Tim Peters tim.one at home.com
Fri Sep 7 13:41:05 EDT 2001


[Lionel Ulmer, has trouble getting threads to timeslice on some
 flavor of Solaris]

Solaris people have reported that often; the usual workaround seems to be to
sprinkle their code with time.sleep(0.1) (or other small values).

> ...
> Just to follow-up on myself, I just did some tests with pthread on my
> Solaris box. And to have what I feel to be the 'correct' behaviour on
> pthread, you need to do that :
>
>   pthread_attr_init(&attr)
>   pthread_attr_setscope(&attr, PTHREAD_SCOPE_SYSTEM)
>
> And use these attributes at thread creation.

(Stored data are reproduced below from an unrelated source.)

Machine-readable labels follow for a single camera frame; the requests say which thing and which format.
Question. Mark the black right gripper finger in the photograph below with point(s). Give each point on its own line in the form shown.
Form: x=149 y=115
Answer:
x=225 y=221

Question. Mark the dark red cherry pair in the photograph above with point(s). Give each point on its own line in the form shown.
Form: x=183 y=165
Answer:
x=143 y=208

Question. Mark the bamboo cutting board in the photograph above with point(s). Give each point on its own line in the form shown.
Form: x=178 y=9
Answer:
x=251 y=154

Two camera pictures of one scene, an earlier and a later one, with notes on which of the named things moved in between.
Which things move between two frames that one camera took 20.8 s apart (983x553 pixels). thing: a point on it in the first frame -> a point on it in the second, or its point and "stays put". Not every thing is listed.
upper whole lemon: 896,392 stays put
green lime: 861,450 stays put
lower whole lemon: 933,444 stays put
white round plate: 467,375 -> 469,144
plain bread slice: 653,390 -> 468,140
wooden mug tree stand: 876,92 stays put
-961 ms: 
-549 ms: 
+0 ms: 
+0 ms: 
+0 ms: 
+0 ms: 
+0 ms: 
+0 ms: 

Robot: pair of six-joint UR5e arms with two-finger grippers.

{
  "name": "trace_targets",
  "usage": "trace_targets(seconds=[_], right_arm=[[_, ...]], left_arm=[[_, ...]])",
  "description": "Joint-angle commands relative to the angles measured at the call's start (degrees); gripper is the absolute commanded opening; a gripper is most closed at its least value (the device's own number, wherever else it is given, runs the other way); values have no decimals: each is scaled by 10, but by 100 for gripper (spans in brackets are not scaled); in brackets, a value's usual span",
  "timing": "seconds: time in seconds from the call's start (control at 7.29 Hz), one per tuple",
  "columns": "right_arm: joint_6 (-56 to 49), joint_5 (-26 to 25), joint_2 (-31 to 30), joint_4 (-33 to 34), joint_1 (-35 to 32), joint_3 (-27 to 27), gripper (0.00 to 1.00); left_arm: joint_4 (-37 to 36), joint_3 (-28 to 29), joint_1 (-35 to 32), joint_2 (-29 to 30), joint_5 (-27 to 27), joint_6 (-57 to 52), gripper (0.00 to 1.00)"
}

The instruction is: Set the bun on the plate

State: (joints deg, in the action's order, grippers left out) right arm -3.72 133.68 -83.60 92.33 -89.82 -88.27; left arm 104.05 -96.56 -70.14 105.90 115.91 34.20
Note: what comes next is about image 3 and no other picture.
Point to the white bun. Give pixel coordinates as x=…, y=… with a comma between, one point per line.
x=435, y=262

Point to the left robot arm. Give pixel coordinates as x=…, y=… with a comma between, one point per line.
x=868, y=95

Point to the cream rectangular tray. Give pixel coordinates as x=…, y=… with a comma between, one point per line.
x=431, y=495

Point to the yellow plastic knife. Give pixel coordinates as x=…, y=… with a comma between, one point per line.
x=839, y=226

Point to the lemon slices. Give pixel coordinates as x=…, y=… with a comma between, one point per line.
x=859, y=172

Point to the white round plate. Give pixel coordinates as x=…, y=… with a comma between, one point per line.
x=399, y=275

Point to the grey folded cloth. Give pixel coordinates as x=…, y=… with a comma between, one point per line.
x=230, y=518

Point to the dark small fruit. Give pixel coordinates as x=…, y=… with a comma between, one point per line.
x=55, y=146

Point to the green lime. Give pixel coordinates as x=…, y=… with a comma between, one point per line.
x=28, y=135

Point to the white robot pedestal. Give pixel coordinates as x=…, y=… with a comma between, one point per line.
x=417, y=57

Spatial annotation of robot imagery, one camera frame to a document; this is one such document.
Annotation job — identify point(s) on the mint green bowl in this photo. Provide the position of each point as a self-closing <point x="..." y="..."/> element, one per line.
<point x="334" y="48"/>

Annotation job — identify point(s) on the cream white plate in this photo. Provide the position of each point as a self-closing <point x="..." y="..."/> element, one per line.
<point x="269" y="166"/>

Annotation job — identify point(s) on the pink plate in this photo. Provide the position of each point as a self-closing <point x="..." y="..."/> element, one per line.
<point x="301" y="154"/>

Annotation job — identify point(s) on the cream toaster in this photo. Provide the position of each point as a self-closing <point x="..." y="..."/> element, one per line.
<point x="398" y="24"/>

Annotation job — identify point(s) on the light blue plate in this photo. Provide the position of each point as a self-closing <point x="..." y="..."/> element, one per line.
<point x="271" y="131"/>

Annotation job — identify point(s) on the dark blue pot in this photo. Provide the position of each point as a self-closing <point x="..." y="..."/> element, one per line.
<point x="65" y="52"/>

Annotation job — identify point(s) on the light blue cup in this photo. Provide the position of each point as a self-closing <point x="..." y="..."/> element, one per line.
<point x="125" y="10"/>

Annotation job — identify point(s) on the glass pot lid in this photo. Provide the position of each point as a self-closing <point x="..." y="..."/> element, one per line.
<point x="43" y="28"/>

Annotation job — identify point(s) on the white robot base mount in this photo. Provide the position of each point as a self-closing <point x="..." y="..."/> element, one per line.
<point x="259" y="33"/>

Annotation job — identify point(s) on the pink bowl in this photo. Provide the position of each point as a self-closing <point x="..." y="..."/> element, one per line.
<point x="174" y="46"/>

Cool!  If you're sure this will work under all Solaris releases, please
submit a Solaris patch to SourceForge (you can't assume this won't harm
other platforms -- or even compile on other platforms -- and it needs to be
#ifdef'ed by the version of pthreads in use too, since PTHREAD_SCOPE_SYSTEM
didn't always exist).

> With these options, the thread are running 'concurrently'. Now, I did
> not see anywhere on Python documentations what the scheduling model is
> for threads...

Python isn't an operating system:  it doesn't schedule threads.  That's
entirely up to whatever thread package you use.

> ...
> I thought that the way it was planned to work was to 'round-robin'
> through the different threads (ie shcedule them as Unix processes are
> scheduled).

Python's global interpreter lock (GIL) prevents more than one thread running
concurrently *in* the PVM, and every N bytecodes gives a different thread a
*chance* to run by releasing the GIL (so another thread can acquire it).
Whether a different thread actually gets control then isn't Python's
decision.  For whatever reason on Solaris (I guess you'd have to ask Sun),
their default pthreads behavior is extremely reluctant to switch threads.
OTOH, Windows is very eager to switch threads.  And so on -- YMMV.